Ostatecznie wysłał karteczkę z krótkim tylko Chcę porozmawiać, nie podając nawet z kim. Nie chciał, żeby któreś z nich pomyślało, że chce ukryć coś przed drugim.

W swoim położeniu lepiej, żeby nie bawił się w tajemnice, choć miał nadzieję, że to Ron pierwszy znajdzie liścik.

I, oczywiście, często wracał do wspomnienia wczorajszego dnia, żeby choćby z braku lepszego zajęcia zgadywać, gdzie był, co robił i jak Draco czuł się teraz. I kiedy zamierza odezwać się do niego nawet słowem.

Czas nawet tego jednego dnia wlókł się okropnie w porównaniu do tego, jak ostatnie parę tygodni minęły Harry'emu, zanim zdążył się obejrzeć. Dziś już nie doczekał się wizyty żadnego chcącego go skontrolować aurora, więc Harry musiał szukać zajęcia głównie we własnych myślach.

Jeszcze nigdy go tak nie męczyły i chwilami czuł się trochę, jakby w nich zabłądził.

Wczesnym wieczorem, kiedy czuł się już śmiesznie zirytowany całodziennym lenistwem, w końcu coś się stało, w jednej chwili przerywając to uczucie.

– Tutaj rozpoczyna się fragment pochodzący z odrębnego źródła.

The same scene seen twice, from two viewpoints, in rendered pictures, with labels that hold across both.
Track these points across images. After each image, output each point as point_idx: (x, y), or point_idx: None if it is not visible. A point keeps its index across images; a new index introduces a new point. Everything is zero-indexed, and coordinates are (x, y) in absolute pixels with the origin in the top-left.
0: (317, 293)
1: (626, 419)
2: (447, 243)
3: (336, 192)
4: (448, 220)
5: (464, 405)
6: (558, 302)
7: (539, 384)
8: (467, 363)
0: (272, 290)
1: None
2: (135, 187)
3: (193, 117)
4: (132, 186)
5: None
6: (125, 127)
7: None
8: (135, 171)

Przeklął się za to w duchu, ale sam tylko wiedział, jak zerwał się nagle z miejsca, słysząc na parterze kroki i w wyobraźni za ich sprawcę stawiając sobie Dracona.

Mimo wszystko, rozczarowanie w jednej chwili wycisnęło z niego oddech, żeby już w następnej przywołać zdeterminowany wyraz w całej jego postawie, kiedy zobaczył Rona i Hermionę.

W gruncie rzeczy, nie wiedział, jak czuć się z tym, że widzi ich razem, kiedy zakładał cichą rozmowę z tylko jednym z nich.

- Jak się trzymasz, Harry? - zagadnęła niepewnie Hermiona, kiedy Ron posłał mu słaby uśmiech.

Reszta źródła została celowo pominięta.